結論から言うと、働き方改革に必要なストレージの条件は①高速処理、②高度な重複排除、③高度な圧縮処理の3つです。そして、クラウドやオンプレミスを問わず企業のデータを全て統合できるアーキテクチャーを有していることが重要です。
ストレージ製品は実に多岐にわたり、さまざまなベンダーが製品やサービスを提供しています。しかし、それらのストレージは、全て同じ機能を有しているわけではありません。ディスクの効率性を高める重複排除やデータ圧縮の機能一つとっても、その実装方法は同じではありません。RAIDの実装方法、セキュリティ、データ保護・・・・数え上げたらキリがありません。
また、データの保管場所はオンプレミスのみならずクラウドや協業データセンターなど多岐にわたります。

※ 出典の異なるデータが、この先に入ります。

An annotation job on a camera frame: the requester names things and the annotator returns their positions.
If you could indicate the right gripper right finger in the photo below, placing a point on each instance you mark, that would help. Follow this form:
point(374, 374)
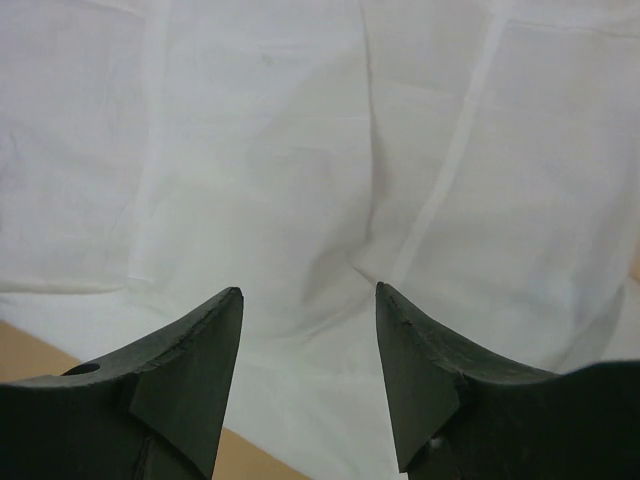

以上のような要件を備えているストレージ製品を採用することで、ストレージから生産性向上を実現することができ、ひいては働き方改革を実現できます。
「ストレージから働き方改革を実現する」という視点を持ったことがないという方は多いでしょう。しかし、実際に取り組むとストレージによる生産性向上効果が大きいことが理解でき、働き方改革へ繋がることが理解できます。この機会に、ストレージの可能性についてぜひ模索してみてください。